El regionalismo debe preceder al globalismo. Prevemos un sistema de gobernanza integrado, desde las comunidades locales, los estados individuales, las uniones regionales y hasta las propias Naciones Unidas.
– Comisión de las Naciones Unidas sobre la Gobernanza Global
La ONU debe prepararse para un momento en que el regionalismo adquiera mayor importancia a nivel mundial y contribuir al proceso con antelación. La cooperación y la integración regionales deben considerarse parte importante e integral de un sistema equilibrado de gobernanza global.
– Comisión de la ONU sobre Gobernanza Global
El concepto de soberanía nacional ha sido un principio inmutable, incluso sagrado, de las relaciones internacionales. Es un principio que cederá solo lenta y reticentemente ante los nuevos imperativos de la cooperación ambiental global.
– Maurice Strong, “De Estocolmo a Río: Un viaje a lo largo de una generación”, Conferencia de las Naciones Unidas sobre el Medio Ambiente y el Desarrollo (CNUMAD), 1992
“…Esta regionalización está en consonancia con el Plan Trilateral, que exige una convergencia gradual de Oriente y Occidente, que en última instancia conduzca al objetivo de un ‘gobierno mundial’… La soberanía nacional ya no es un concepto viable…”

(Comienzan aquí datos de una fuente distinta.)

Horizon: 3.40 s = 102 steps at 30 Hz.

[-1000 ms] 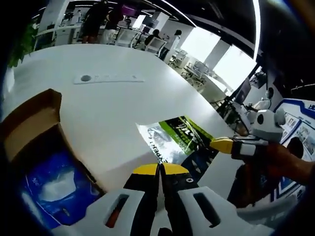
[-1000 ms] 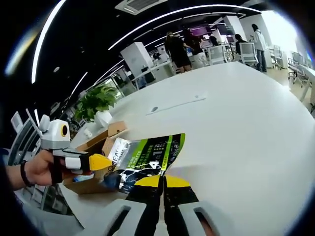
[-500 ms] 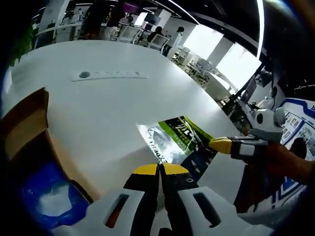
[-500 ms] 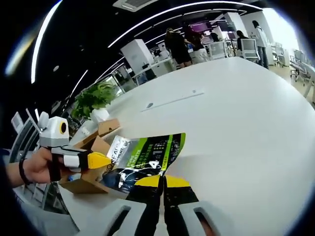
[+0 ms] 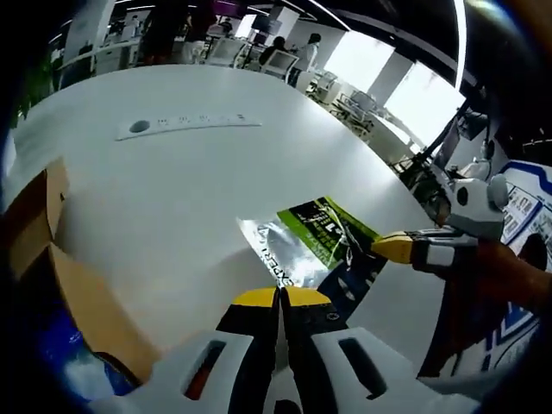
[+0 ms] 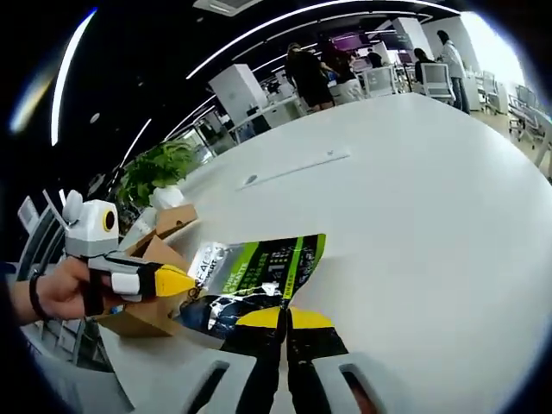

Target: Operate the shoe box by opening the lid, removing the specified soft item, and placing it in the target area until the item is outside and the box remains undamaged.

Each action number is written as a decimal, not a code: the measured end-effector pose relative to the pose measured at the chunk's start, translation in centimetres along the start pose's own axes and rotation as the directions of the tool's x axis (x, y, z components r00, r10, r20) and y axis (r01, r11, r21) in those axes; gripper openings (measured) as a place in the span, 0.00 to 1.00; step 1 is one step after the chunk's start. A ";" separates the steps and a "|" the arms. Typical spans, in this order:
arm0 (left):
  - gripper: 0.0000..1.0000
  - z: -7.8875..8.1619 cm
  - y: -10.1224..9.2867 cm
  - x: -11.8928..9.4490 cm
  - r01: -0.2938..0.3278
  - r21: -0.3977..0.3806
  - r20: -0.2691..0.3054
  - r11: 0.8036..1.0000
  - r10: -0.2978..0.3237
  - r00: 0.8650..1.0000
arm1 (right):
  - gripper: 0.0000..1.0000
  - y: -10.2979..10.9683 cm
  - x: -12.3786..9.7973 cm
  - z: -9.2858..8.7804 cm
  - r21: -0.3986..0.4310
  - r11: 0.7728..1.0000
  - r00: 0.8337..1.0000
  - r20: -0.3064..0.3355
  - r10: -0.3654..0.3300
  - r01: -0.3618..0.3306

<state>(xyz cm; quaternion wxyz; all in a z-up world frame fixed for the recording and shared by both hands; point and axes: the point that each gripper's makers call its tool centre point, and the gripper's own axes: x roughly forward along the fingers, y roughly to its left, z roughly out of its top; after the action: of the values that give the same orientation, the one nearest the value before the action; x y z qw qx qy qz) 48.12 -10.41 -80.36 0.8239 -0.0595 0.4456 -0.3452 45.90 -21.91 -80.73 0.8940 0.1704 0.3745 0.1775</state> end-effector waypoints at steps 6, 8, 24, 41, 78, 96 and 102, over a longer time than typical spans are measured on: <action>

– Zbigniew Brzezinski, 1970
“De estos tiempos difíciles, nuestro quinto objetivo —un nuevo orden mundial— puede surgir… Ahora vislumbramos unas Naciones Unidas que funcionan como lo imaginaron sus fundadores”.
– Presidente George Bush, 11 de septiembre de 1990
El objetivo, claramente enunciado por los líderes de la CNUMAD, es impulsar un cambio en el sistema actual de naciones independientes. El futuro es un Gobierno Mundial con planificación centralizada por las Naciones Unidas. Se espera que el miedo a las crisis ambientales, reales o no, conduzca al cumplimiento.
– Dixy Lee Ray, “¿La culpa es de Río? Platitudes y actitudes: Una perspectiva”. Ecologic, agosto de 1992, pág. 14.